# WHAT TO PRODUCE:
Your response should consist of every line below, reproduced without alteration.

======

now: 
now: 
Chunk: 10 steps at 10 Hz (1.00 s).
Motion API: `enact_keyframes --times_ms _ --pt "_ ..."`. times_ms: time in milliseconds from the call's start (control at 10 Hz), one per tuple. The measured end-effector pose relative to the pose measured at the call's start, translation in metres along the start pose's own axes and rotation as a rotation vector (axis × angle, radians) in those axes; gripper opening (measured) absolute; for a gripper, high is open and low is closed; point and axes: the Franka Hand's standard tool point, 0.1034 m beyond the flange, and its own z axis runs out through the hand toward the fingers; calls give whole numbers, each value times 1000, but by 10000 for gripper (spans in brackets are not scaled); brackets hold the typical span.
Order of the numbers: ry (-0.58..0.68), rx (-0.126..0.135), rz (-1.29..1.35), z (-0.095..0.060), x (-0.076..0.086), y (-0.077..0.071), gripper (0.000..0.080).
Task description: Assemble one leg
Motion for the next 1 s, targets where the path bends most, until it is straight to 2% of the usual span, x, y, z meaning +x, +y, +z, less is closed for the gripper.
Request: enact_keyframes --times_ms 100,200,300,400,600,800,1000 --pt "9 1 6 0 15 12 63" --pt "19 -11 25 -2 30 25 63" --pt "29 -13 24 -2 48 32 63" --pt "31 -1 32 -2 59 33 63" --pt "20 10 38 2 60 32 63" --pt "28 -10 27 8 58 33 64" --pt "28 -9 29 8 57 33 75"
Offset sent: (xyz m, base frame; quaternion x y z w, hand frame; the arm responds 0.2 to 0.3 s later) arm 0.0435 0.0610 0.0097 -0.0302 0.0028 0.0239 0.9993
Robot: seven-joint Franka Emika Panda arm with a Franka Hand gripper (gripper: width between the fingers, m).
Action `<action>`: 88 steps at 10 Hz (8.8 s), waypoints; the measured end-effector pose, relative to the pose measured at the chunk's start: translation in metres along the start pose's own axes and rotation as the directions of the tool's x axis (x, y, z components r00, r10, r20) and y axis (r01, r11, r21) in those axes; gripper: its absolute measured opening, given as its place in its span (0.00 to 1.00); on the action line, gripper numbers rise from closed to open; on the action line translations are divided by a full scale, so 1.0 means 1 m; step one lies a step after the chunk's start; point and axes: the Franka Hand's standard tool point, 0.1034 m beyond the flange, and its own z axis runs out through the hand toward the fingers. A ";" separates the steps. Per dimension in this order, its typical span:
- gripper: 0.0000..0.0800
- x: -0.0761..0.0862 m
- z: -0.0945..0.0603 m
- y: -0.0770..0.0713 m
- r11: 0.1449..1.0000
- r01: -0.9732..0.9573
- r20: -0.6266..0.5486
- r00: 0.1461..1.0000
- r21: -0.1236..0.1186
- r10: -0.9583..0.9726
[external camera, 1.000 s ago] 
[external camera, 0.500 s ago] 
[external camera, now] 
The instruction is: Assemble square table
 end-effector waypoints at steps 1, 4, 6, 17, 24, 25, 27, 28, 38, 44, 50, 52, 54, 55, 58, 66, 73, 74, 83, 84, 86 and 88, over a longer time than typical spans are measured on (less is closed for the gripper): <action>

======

# SOLVED PROBLEM:
now: 
now: 
Chunk: 10 steps at 10 Hz (1.00 s).
Motion API: `enact_keyframes --times_ms _ --pt "_ ..."`. times_ms: time in milliseconds from the call's start (control at 10 Hz), one per tuple. The measured end-effector pose relative to the pose measured at the call's start, translation in metres along the start pose's own axes and rotation as a rotation vector (axis × angle, radians) in those axes; gripper opening (measured) absolute; for a gripper, high is open and low is closed; point and axes: the Franka Hand's standard tool point, 0.1034 m beyond the flange, and its own z axis runs out through the hand toward the fingers; calls give whole numbers, each value times 1000, but by 10000 for gripper (spans in brackets are not scaled); brackets hold the typical span.
Order of the numbers: ry (-0.58..0.68), rx (-0.126..0.135), rz (-1.29..1.35), z (-0.095..0.060), x (-0.076..0.086), y (-0.077..0.071), gripper (0.000..0.080).
Task description: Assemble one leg
Motion for the next 1 s, targets where the path bends most, until it is straight to 2% of the usual span, x, y, z meaning +x, +y, +z, less is closed for the gripper.
Request: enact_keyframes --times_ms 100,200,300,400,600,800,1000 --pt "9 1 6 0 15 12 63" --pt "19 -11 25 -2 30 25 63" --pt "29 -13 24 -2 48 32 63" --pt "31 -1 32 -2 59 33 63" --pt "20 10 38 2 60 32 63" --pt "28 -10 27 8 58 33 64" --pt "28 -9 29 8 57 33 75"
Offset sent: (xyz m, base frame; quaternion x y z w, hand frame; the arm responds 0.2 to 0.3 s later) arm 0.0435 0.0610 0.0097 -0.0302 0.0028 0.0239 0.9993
Robot: seven-joint Franka Emika Panda arm with a Franka Hand gripper (gripper: width between the fingers, m).
Action `<action>`: 88 steps at 10 Hz (8.8 s), waypoints; the measured end-effector pose, relative to the pose measured at the chunk's start: translation in metres along the start pose's own axes and rotation as the directions of the tool's x axis (x, y, z components r00, r10, r20) and y axis (r01, r11, r21) in those axes; gripper: its absolute measured opening, given as its place in its span (0.00 to 1.00); on the action line, gripper numbers rise from closed to open; on the action line translations are divided by a full scale, so 1.0 means 1 m; step one lies a step after the chunk's start; point and axes: the Franka Hand's standard tool point, 0.1034 m beyond the flange, and its own z axis runs out through the hand toward the fingers. A ";" separates the steps. Per dimension in this order, its typical span:
- gripper: 0.0000..0.0800
- x: -0.0761..0.0862 m
- z: -0.0945..0.0603 m
- y: -0.0770..0.0713 m
- r11: 0.1449..1.0000
- r01: -0.9732..0.9573
- r20: -0.6266..0.5486
- r00: 0.1461..1.0000
- r21: -0.1236..0.1186
- r10: -0.9583..0.9726
[external camera, 1.000 s ago] 
[external camera, 0.500 s ago] 
[external camera, now] 
The instruction is: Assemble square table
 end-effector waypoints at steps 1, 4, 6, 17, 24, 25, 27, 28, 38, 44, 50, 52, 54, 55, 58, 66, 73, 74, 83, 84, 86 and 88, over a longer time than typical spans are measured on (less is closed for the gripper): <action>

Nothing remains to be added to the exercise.